Last night being Halloween, we spent it all watching the Ghost Hunters Live Event. Seven straight hours of Ghost Hunters doesn’t leave any room for gaming. But can I just say, Amanda Tapping as a guest investigator = epic win. I now have a huge nerd crush on her.
Anyway since I didn’t do any gaming yesterday I don’t have any news to relate. Instead, I want to talk about mean people. Specifically, mean gaming bloggers. And no, I’m not going to include any links: no need to improve mean people’s google page ranks!
Right now it seems like there’s a wave of gaming bloggers leaving Warhammer Online. For the most part these are people who were in the beta, loved the game, got caught up in the hype and the excitement, threw down their money, and found a game very different (and less fun) from what they’d been playing in beta. So they’re disappointed and either a little sad or a little angry, and they’re quitting.
I find this sad. Granted these are just games, but still, to see a person going from excited about an event to disappointed…I have enough humanity in me to see this as unfortunate. But for some bloggers, this is an opportunity to laugh and jeer and enjoy the misfortune of others. That’s just mean and frankly, it says a lot about you as a person.
Even though “gaming” is becoming more mainstream, as “Gamers” (and particularly as “MMO Gamers” we’re still the object of much puzzlement and faint scorn in the greater public. When we go back to work after a few days off and someone asks “Did you do anything fun on your vacation?” most of us won’t say “Hell yeah, I hit level cap with my Priest!” because if we say that, we’re going to be labeled as some kind of anti-social loser, and honestly in a lot of companies this kind of label can negatively impact opportunities for advancement. Instead we say “Ah, I just kind of hung-out at home and relaxed, y’know? Rested up, read some books, watched some movies.” and then the person we’re talking to will smile knowingly and say “Yes, sometimes the best vacation is just to stay home and enjoy the family.” and all is well.
Which is a wild tangent, but my point is I still think we gamers need to stick together and cut each other some slack. The fact that you love World of Middle Earth and I love Warcraft Online is a teeny, tiny, trivial difference compared to the fact that we both love staying home and playing an MMO vs the people who choose to go to the movies/bar/opera/crack den/sports arena/hiking/ballet as their preferred way of spending leisure time.
Tearing each other down just makes our community weaker. How about we all (myself included, I’m certainly not infallible in this respect) try to be a bit more supportive of each other. We’re all gamers, after all. We’ve got plenty of common ground to cover.
It’s taken you THIS LONG to work up a nerd crush on Amanda Tapping? Where were you in the last 10 years? Sadly though, I thought she was one a minority of women who look really really good with short hair, and now it’s fit-with-expectations-long. Equally sadly, though her English accent for Sanctuary is not bad at all (and improving), the show itself is… meh.

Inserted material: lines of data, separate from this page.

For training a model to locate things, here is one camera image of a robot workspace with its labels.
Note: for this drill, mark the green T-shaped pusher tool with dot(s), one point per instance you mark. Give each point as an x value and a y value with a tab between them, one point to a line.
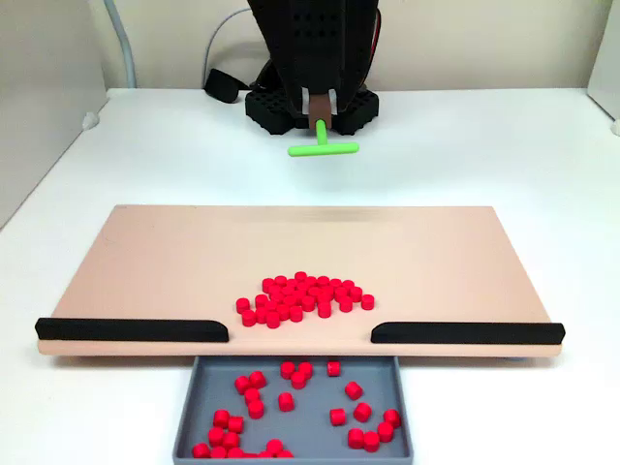
320	136

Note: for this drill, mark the grey tray container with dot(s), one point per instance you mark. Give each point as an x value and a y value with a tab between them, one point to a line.
310	426

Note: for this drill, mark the black table clamp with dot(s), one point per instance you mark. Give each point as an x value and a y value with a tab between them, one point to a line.
264	77

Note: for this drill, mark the pink flat board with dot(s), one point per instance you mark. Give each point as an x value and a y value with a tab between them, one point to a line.
194	252

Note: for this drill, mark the white side panel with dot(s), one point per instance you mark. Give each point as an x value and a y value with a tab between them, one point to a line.
39	121
608	58

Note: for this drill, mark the white wall pipe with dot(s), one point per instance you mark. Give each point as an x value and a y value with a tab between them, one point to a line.
127	53

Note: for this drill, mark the small white bracket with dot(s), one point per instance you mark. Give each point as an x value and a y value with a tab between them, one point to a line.
90	120
616	127

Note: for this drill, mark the black foam rail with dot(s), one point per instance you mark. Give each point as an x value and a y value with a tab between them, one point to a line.
121	330
474	333

Yeah, I never got into SG-1 (shocking, I know) so she was pretty new to me when she popped up in SG:Atlantis. And now I’m watching her in Sanctuary, which I’m kind of in that “Patiently waiting for it to find its groove” mode with.
But she just seemed genuinely nice and pretty down to earth on the GH special.
I’m not in any way defending them but hasn’t this sort of behaviour always existed in online games. Even people playing the same game will badmouth the game they are playing and try to influence others to their way of thinking. You see it in OOC all the time. So I’m not all that surprised that it happens between games too. Not that it’s right of course. I suppose it’s that thing about wanting your opinion to be validated by others coming around to your point-of-view.
I’m just thinking out loud really though. Maybe these people are vocal in the online community because as you say, it’s not mainstream so they’re not going to go to work and stand around the water cooler and discuss their latest peeve about a game. But I do know what you mean – there’s constructive criticism, and then there’s badmouthing and meanness and I do understand that you’re really talking about the latter.
Yeah, it has always existed. I guess I give more weight, though, to blog posts that are going to be around for a long time vs in-game chat that is transient and later forgotten.
And bad-mouthing the game is one thing, while making fun of or bad-mouthing other gamers is another, though that line can be pretty fuzzy sometimes.
I think I may have an inkling to whom you’re referring. It’s been a realization of mine lately, that these folk/s are simply the type to take most anything personally. It’s a fault to be sure, but not one they may be prepared to correct or even admit.
Ergo, I try extra hard to keep conversation civil and on-topic. That, or we can ignore them. For me, it’s very hard to do the latter on a boring Monday.